On Sept. 1, or three days before she got arrested in Jakarta, Alice Guo’s chief lead counsel revealed his client purportedly “wanted” to surrender but was fearing for her life. This is now the play of Guo when she appeared smiling and happy to be turned over to Philippine custody. 

Unfortunately, Interior and Local Government Secretary Benhur Abalos and Philippine National Police (PNP) chief Rommel Francisco Marbil got played to get photographed with the giggly Alice Guo, who made cutesy “peace” handsigns.

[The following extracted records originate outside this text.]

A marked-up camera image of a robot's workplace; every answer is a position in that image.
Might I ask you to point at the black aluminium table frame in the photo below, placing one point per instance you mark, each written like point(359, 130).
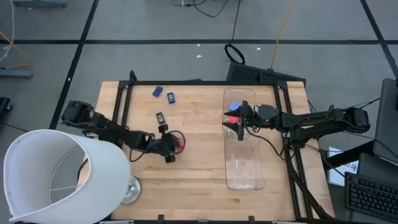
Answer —
point(202, 83)

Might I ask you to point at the black floor object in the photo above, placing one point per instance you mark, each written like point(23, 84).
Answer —
point(4, 105)

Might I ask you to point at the black memory card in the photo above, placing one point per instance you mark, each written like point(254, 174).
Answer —
point(160, 118)

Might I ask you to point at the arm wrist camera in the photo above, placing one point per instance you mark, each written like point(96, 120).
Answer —
point(158, 146)
point(267, 113)

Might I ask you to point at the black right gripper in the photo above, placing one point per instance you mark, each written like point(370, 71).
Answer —
point(248, 119)

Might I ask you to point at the dark blue memory card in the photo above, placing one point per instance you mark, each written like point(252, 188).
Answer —
point(157, 91)

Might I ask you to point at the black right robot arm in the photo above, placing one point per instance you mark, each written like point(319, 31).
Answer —
point(314, 119)

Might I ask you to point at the white lamp shade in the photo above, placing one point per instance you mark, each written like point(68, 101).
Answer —
point(105, 174)

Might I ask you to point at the dark grey desk device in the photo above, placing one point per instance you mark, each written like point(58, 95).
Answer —
point(376, 165)

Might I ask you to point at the black perforated panel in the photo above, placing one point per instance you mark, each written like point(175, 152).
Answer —
point(248, 73)

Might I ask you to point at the light blue wall charger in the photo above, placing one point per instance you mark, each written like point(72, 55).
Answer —
point(233, 106)

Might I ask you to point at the blue labelled memory card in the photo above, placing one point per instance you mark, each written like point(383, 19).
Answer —
point(171, 98)

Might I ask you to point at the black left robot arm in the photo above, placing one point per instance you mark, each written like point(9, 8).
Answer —
point(109, 130)

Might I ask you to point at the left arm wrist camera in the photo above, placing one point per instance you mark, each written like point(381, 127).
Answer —
point(158, 146)

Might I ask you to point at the clear plastic tray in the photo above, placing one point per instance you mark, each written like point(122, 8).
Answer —
point(239, 95)
point(245, 177)

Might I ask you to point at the red wall charger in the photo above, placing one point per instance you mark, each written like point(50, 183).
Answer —
point(232, 118)

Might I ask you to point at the white paper sheet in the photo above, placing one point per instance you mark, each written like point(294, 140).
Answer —
point(337, 177)

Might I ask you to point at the grey laptop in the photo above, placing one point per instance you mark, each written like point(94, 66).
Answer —
point(387, 124)

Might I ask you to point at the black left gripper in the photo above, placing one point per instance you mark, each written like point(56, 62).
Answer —
point(163, 128)

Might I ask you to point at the pink wall charger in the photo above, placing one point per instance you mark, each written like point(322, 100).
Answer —
point(178, 143)

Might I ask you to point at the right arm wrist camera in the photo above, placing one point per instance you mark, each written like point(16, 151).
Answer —
point(267, 113)

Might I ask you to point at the black keyboard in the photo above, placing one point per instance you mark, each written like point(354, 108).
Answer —
point(370, 196)

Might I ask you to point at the shiny metal lamp base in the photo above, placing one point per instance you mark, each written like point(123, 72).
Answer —
point(134, 191)

Pointing to death threats allegedly from the “Chinese mafia,” Guo’s lawyers succeeded in convincing the local court of Capas, Tarlac to grant custody to the PNP for her safety and protection.

With the convoy of PNP personnel as her “security blanket,” Alice Guo will reappear before the Senate hearing on POGO today. 

Alice Guo’s non-escape, albeit short-lived, should prod the government to restrict V.I.Ps’, as in very important prisoner/politicians, access to backdoor exits in the Philippines.

With a convoy of PNP personnel as her “security blanket,” mayor Guo will reappear before the Senate hearing on POGO today.